I would like everyone to see this film. Then I would like people like Daniel Tosh (and the person I unfriended on Facebook over that incident) to fucking look me in the eye and tell me rape can be funny.

You can look at the film’s website to find a theater or screening. If it isn’t playing anywhere near you, I would suggest either contacting a local independent theater or an organization that might be willing to host a screening. This movie is too important to ignore. Our civilian judicial system is certainly flawed, and many challenges facing rape survivors are the same for both soldiers and civilians. But even among civilians, the rapists are never the ones who get to pronounce themselves innocent.

All of us, regardless of our feelings on the wars or the militarization of the US, need to take action to ensure that sexual assault survivors are not treated like criminals, and that the real perpetrators are punished.

The culture of silence is not just a military issue; if we do not do something to secure justice for sexual assault survivors, we too are complicit. We too perpetuate this violence and trauma when we say nothing. Tell the world, the country, the survivors, and the guilty: Survivors of sexual assault are #NotInvisible.

Because, to borrow from Janelle Monae, this is a cold war: you better know what you’re fighting for.


7 thoughts on “Invisible No More

  1. Thanks for sharing this, I’ve been wanting to see this issue taken seriously since I first heard about women serving in Iraq dying of dehydration because they were afraid of being sexually assaulted if they needed to leave their rooms to go to the bathroom at night.

    • That’s so horrifying. I’ve never heard that before. Unfortunately there are a lot of stories like this that no one hears. To me, it’s incredibly disturbing the lip service this country pays to “the brave men and women serving in the armed forces” without being willing to look at difficult realities like this. For example, we love to talk about PTSD and the military, but never about PTSD, sexual assault, and the military.

      Anyway, thank you for being concerned about these issues. Please see the movie if you can, and help spread the word.

  2. I will, if not in theaters I at least have the movie’s website bookmarked now so that I’ll remember to look for the DVD later. These are definitely issues that are going to have to be addressed if we want our military to aspire to qualities like professionalism and sanity that would keep our troops out of the ICC even if Congress didn’t insist on their being exempt from prosecution for war crimes.
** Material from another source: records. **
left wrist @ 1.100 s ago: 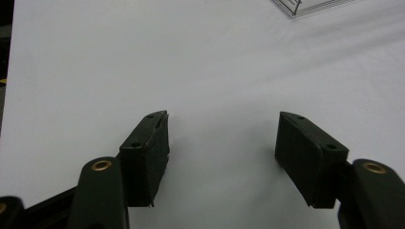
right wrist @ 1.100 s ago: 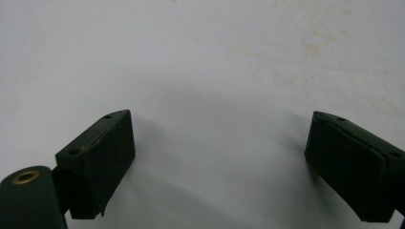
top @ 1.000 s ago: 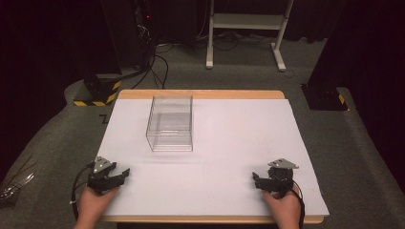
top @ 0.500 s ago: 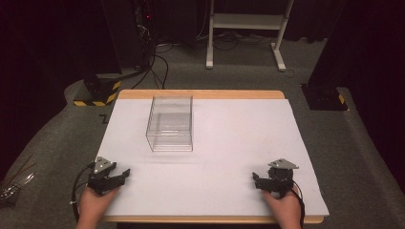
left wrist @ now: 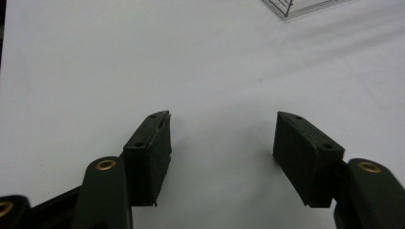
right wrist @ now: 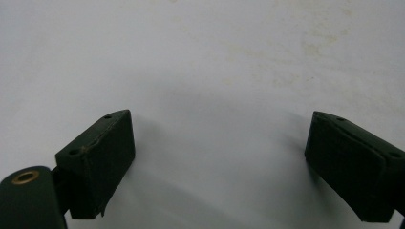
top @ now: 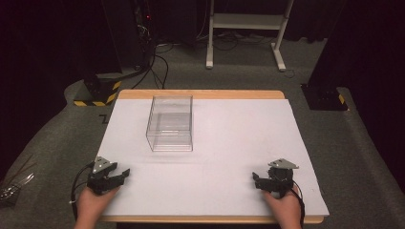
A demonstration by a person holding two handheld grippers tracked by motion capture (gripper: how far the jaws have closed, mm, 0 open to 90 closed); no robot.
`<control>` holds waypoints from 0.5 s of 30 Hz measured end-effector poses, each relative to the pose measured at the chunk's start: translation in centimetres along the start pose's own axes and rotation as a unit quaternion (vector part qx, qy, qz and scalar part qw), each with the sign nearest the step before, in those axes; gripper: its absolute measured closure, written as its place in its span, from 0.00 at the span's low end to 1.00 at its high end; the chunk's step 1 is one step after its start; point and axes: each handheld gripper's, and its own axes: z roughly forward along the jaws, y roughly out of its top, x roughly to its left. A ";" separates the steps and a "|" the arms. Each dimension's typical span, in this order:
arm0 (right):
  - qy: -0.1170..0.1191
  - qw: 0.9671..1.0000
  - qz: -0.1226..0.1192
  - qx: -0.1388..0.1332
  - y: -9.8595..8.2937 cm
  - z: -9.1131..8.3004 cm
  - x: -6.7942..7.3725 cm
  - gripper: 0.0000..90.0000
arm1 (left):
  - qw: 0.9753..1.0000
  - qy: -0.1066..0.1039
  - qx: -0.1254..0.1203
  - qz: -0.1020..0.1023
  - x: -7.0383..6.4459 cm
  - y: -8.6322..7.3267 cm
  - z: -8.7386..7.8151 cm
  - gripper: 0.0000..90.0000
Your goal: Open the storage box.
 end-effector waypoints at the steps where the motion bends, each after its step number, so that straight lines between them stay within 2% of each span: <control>1: 0.000 1.000 0.000 0.000 0.0 0.0 0.0 0.11 | 1.000 0.000 -0.003 0.001 -0.1 0.0 0.0 0.42; 7: 0.000 1.000 0.000 0.000 0.0 0.0 0.0 0.11 | 1.000 -0.009 -0.020 -0.011 -0.3 0.6 -0.5 0.42; 15: 0.000 1.000 0.000 0.000 0.0 0.0 0.0 0.11 | 0.999 -0.023 -0.035 -0.008 -1.1 1.2 -1.2 0.42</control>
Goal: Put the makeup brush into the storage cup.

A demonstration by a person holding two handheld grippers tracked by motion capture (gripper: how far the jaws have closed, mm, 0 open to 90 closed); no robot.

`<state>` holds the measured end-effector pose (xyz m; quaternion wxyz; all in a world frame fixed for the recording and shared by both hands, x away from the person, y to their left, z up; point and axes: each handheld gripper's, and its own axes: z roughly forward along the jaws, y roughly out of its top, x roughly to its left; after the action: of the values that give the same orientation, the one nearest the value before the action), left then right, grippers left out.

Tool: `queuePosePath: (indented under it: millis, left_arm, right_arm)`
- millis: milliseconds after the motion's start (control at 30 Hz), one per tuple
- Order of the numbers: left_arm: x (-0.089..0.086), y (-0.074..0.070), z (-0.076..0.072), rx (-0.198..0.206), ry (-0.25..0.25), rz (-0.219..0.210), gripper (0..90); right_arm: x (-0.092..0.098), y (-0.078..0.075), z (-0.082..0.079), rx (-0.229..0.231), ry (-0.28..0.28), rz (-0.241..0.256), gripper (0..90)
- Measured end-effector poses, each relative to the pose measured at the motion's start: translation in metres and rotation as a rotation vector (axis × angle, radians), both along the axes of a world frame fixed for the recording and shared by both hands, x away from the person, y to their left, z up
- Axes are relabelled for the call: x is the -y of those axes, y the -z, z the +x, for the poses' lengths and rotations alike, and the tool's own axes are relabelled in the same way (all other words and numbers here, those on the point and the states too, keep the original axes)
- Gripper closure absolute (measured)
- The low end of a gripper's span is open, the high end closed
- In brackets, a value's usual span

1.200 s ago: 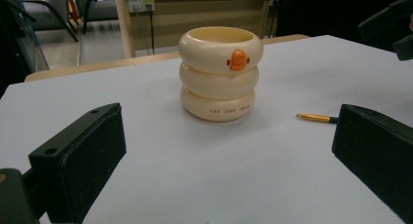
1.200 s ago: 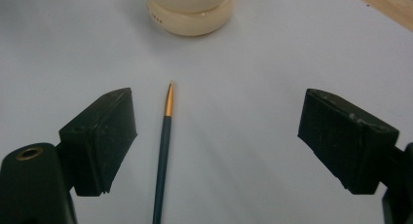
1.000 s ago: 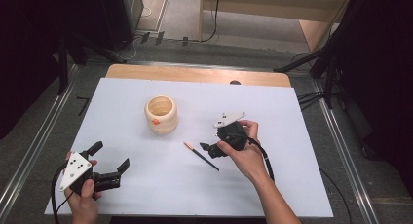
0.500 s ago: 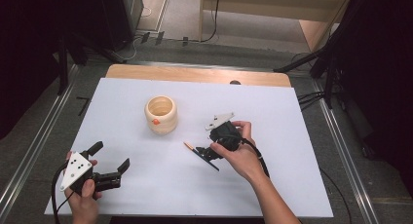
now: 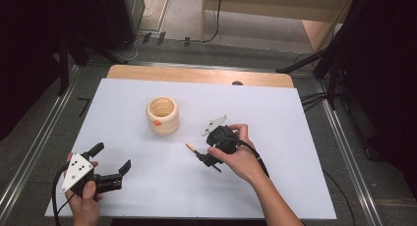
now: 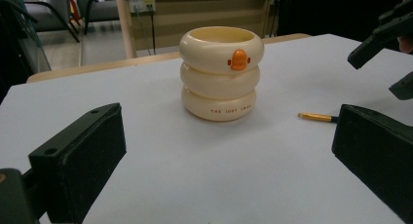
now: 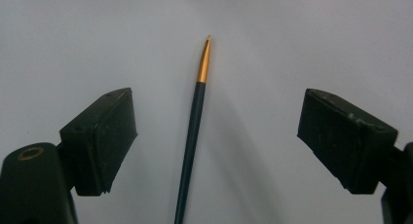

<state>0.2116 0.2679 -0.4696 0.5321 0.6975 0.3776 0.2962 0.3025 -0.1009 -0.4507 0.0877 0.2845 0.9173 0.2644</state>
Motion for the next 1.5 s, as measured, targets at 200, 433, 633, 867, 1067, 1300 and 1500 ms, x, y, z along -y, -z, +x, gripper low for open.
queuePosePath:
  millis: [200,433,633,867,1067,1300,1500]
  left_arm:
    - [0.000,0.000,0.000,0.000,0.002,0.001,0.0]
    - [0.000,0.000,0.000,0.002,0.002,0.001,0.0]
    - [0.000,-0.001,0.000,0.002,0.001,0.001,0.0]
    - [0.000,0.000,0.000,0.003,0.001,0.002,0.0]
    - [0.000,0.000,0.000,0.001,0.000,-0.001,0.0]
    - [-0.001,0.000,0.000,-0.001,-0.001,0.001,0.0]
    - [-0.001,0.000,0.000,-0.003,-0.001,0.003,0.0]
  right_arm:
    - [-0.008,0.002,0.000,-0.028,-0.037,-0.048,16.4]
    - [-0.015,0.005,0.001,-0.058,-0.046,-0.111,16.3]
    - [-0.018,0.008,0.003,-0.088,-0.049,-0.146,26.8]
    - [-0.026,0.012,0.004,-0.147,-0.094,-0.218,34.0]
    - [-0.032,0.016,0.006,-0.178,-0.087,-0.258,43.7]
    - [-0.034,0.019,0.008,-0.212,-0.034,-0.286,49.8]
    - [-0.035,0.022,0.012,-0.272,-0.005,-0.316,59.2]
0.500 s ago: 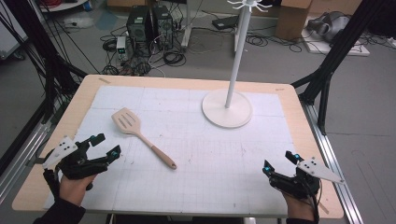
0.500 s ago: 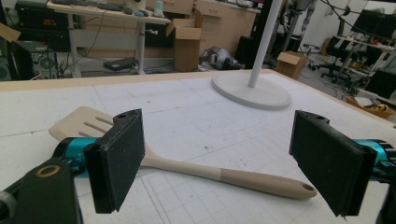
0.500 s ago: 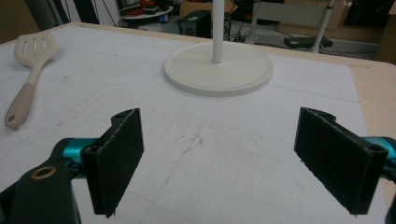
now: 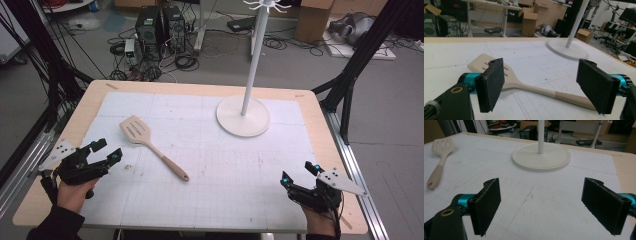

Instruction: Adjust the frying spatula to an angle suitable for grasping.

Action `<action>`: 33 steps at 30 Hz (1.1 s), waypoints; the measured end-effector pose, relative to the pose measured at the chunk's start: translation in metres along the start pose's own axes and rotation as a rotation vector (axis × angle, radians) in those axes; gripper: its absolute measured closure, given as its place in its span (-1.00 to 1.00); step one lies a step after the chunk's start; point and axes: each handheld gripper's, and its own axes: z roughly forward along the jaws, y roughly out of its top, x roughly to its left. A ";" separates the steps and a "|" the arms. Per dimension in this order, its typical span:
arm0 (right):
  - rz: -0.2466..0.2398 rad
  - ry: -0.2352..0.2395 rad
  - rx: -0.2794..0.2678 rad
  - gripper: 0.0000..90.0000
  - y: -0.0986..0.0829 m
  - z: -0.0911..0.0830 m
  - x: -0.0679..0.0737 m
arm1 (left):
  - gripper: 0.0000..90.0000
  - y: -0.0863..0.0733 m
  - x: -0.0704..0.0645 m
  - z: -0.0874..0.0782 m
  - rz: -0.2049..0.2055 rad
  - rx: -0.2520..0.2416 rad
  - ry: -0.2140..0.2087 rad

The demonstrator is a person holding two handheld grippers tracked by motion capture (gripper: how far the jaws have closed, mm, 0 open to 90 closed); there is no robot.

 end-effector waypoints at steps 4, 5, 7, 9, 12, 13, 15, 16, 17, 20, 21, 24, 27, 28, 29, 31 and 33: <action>-0.001 -0.005 -0.001 -0.68 0.001 -0.001 0.002 | -0.46 0.012 0.015 0.011 0.020 0.059 0.010; -0.002 -0.005 0.002 -0.68 0.001 0.000 0.002 | -0.46 0.012 0.015 0.011 0.020 0.059 0.010; -0.001 -0.007 0.004 -0.68 0.001 0.001 0.002 | -0.40 0.022 0.020 0.018 0.029 0.078 0.002; -0.003 -0.005 0.007 -0.68 0.001 0.001 0.003 | -0.36 0.032 0.026 0.026 0.033 0.084 -0.008; -0.012 -0.004 0.011 -0.68 0.002 0.002 0.005 | -0.32 0.051 0.040 0.044 0.064 0.132 0.006; -0.012 -0.004 0.011 -0.68 0.002 0.002 0.005 | -0.29 0.051 0.040 0.044 0.064 0.132 0.006; -0.024 -0.003 0.014 -0.68 0.002 0.003 0.006 | -0.26 0.057 0.047 0.052 0.073 0.160 0.015; -0.023 -0.003 0.016 -0.68 0.002 0.003 0.006 | -0.26 0.062 0.052 0.060 0.077 0.174 0.026; -0.027 -0.004 0.017 -0.68 0.002 0.003 0.005 | -0.22 0.062 0.052 0.060 0.077 0.174 0.026; -0.018 -0.005 0.019 -0.68 0.002 0.003 0.005 | -0.08 0.062 0.061 0.068 0.065 0.187 0.031; -0.020 -0.006 0.018 -0.68 0.002 0.004 0.005 | -0.03 0.062 0.064 0.071 0.061 0.199 0.037; -0.014 -0.007 0.022 -0.68 0.001 0.003 0.004 | 0.33 0.059 0.071 0.078 0.053 0.204 0.039; -0.016 -0.006 0.018 -0.68 0.001 0.003 0.004 | 0.58 0.055 0.075 0.083 0.057 0.218 0.086; -0.016 -0.006 0.017 -0.68 0.001 0.003 0.004 | 0.80 0.055 0.075 0.083 0.064 0.215 0.099; -0.017 -0.006 0.018 -0.68 0.001 0.003 0.004 | 0.96 0.054 0.075 0.085 0.071 0.206 0.113; -0.017 -0.006 0.018 -0.68 0.001 0.002 0.004 | 0.99 0.051 0.077 0.090 0.085 0.205 0.145; -0.018 -0.004 0.017 -0.68 0.001 0.002 0.004 | 0.99 0.047 0.082 0.095 0.102 0.231 0.156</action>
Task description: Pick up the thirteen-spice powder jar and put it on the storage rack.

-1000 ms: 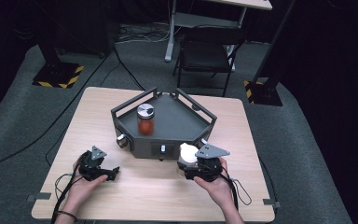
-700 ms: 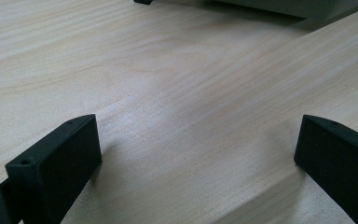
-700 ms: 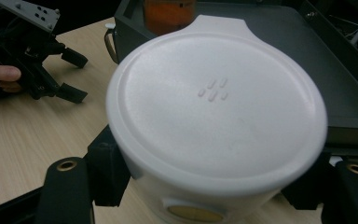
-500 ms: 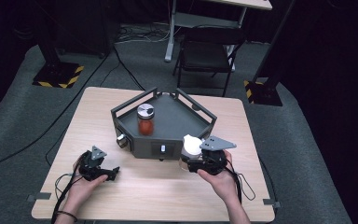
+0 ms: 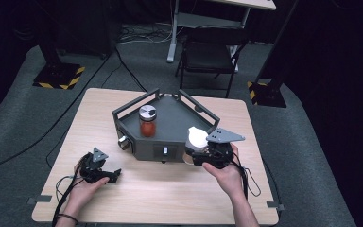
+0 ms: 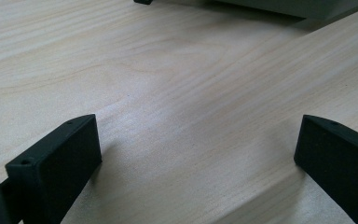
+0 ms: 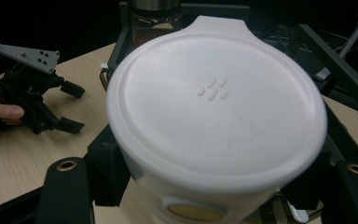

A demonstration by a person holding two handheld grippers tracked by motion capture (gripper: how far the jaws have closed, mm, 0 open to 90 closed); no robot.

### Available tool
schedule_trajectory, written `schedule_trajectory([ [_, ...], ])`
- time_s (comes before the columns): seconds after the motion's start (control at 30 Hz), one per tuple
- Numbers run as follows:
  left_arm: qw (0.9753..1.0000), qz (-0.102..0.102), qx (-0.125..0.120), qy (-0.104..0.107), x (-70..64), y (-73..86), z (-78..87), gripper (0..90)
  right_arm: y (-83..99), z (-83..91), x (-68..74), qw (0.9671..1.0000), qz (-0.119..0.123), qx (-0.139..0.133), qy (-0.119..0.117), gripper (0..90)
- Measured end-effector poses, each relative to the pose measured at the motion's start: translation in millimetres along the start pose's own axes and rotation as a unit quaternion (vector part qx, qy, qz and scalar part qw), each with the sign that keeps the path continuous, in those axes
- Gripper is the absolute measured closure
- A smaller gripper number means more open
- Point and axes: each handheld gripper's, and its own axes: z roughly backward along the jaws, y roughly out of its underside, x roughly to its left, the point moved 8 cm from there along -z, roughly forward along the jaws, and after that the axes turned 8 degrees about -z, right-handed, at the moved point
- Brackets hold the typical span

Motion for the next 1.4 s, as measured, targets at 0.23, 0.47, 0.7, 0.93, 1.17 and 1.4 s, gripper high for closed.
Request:
schedule_trajectory([
  [0.23, 1.0, 0.0, 0.0, 0.0, 0.0, 0.0, 0.0, 0.0, -12.3, -1.0, -2.0, 0.9999, -0.001, -0.008, 0.007, 30.0],
  [0.47, 1.0, 0.0, 0.0, 0.0, 0.0, 0.0, 0.0, 0.0, -19.0, -5.8, -5.9, 0.9997, -0.006, -0.012, 0.021, 30.0],
  [0.7, 1.0, 0.0, 0.0, 0.0, 0.0, 0.0, 0.0, 0.0, -24.7, -10.6, -10.5, 0.9993, -0.012, -0.021, 0.028, 30.0],
  [0.93, 1.0, 0.0, 0.0, 0.0, 0.1, 0.0, 0.0, 0.0, -32.4, -20.5, -14.1, 0.9988, -0.018, -0.025, 0.037, 30.0],
  [1.17, 1.0, 0.0, 0.0, 0.0, 0.0, 0.0, 0.0, 0.0, -38.7, -33.0, -19.8, 0.9982, -0.023, -0.024, 0.05, 30.0],
  [1.4, 1.0, 0.0, 0.0, 0.0, 0.0, 0.0, 0.0, 0.0, -39.7, -42.8, -27.2, 0.9973, -0.033, -0.018, 0.064, 30.0],
])
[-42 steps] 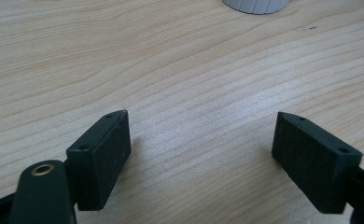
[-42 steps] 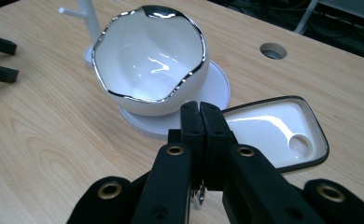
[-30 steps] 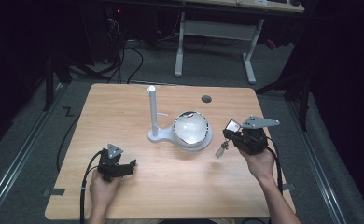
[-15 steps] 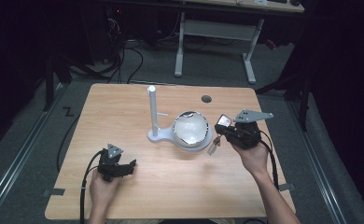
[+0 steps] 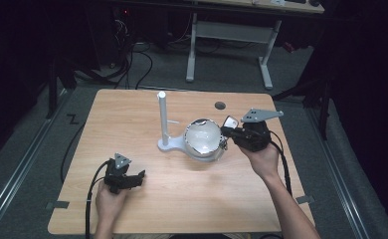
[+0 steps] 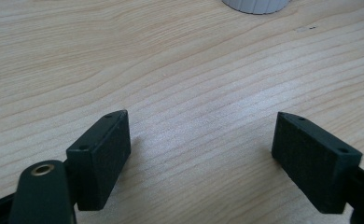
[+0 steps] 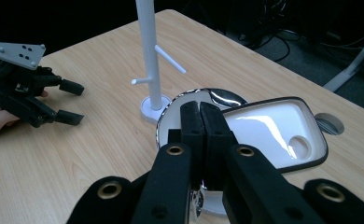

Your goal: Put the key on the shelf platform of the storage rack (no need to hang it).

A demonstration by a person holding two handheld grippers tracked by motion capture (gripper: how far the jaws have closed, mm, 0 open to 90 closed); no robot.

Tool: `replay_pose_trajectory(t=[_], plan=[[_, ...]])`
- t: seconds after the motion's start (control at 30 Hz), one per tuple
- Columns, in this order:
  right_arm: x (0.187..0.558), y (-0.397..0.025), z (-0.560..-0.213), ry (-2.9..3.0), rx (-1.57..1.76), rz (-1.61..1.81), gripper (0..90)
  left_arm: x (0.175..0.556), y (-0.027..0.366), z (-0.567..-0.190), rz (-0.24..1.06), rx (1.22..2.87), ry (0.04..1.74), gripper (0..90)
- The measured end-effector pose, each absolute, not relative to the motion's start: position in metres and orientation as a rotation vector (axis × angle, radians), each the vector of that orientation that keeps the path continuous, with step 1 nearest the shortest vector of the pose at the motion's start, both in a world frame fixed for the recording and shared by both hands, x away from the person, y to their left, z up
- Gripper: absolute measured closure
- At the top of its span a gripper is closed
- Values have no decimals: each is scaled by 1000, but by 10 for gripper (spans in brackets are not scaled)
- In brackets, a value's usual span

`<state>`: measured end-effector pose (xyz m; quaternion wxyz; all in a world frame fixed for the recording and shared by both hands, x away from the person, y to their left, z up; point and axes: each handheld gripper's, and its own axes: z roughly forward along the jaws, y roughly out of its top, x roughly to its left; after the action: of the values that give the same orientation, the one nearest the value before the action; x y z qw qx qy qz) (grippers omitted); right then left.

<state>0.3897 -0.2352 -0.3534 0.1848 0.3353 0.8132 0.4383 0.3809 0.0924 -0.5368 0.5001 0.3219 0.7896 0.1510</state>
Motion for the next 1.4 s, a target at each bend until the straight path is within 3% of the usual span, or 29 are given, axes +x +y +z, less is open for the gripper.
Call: replay_pose_trajectory(t=[0.73, 1.4], plan=[[424, -222, -342, 2257, 1017, 1239, 899, 381, 92, -537, 363, 776, 1911, 199], [450, -212, -371, 2246, 1098, 1191, 899, 381, 93, -537, 365, 781, 1908, 198]])
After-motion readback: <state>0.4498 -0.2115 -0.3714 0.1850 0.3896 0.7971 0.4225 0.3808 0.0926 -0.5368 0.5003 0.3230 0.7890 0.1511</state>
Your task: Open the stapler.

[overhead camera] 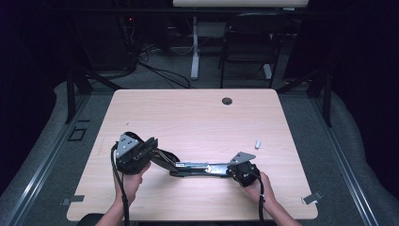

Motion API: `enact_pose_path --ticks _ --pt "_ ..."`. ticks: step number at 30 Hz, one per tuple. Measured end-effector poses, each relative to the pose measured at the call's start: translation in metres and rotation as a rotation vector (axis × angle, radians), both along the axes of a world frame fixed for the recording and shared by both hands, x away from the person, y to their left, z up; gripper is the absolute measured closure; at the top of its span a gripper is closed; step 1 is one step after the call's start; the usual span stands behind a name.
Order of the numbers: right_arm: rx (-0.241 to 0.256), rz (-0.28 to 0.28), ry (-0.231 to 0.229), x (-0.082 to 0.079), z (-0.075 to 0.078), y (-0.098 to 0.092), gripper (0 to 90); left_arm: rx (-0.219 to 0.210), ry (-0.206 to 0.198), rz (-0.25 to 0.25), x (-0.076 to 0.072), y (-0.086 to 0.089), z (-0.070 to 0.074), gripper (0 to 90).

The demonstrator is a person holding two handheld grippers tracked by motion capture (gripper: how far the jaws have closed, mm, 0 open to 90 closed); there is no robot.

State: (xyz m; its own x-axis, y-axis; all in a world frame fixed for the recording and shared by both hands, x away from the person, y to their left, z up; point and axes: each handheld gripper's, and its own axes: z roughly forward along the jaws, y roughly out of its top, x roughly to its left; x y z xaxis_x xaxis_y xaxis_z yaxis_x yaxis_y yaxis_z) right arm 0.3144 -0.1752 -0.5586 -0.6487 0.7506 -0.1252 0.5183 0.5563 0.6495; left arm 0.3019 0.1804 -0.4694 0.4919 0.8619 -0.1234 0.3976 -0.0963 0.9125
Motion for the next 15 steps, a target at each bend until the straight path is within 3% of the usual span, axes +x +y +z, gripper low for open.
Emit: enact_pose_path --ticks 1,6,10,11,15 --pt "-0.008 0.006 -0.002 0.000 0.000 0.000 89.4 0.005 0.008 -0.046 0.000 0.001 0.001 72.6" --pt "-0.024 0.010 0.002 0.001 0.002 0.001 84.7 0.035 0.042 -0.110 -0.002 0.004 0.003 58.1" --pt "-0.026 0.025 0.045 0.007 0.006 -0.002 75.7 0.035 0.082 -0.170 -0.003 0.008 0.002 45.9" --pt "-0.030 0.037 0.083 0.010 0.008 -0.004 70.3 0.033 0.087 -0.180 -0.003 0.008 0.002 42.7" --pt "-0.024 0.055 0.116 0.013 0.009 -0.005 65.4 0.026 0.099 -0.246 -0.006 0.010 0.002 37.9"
    • The lack of professionalism is pretty appalling, and it makes me wonder how prevalent sexual assault is in armed forces outside the US. The film mentioned that some NATO countries have strayed from a judicial model like the US’s, instead having civilians in charge of these cases.

      Hopefully, as a result of this film (which hasn’t been getting the press it deserves) more will change than just how sexual assault cases are tried. I’d personally like to see a large percentage of commanders lose their jobs immediately, but I tend to take an extreme approach to problems like this. One day when I become a supervillain, I’ll rule the world with an iron fist.

  3. You know, I read a book that touches on questions of where military professionalism comes from and how it’s getting lost in modern war zones (though the focus is on civil wars in developing countries). It’s by a war correspondent who now works at a human rights institute, very intellectually engaging, the title is “The Warrior’s Honor”. Eventually I’ll probably blog about the ideas presented in the book, but I thought I’d mention it in case you were looking for critical thinking on the issue from a pretty well-qualified expert. Also “The Gamble” presents some of the changes in U.S. Army training and strategy implemented mid-way through the Iraq war – here the emphasis is on respecting and protecting civilian lives in Iraq, not on reducing interpersonal violence among our troops, but I highly recommend the book for an inside view of military policy making and how a few passionate leaders tackled the project of radically reforming our military’s culture, with both strategic and ethical aims in mind.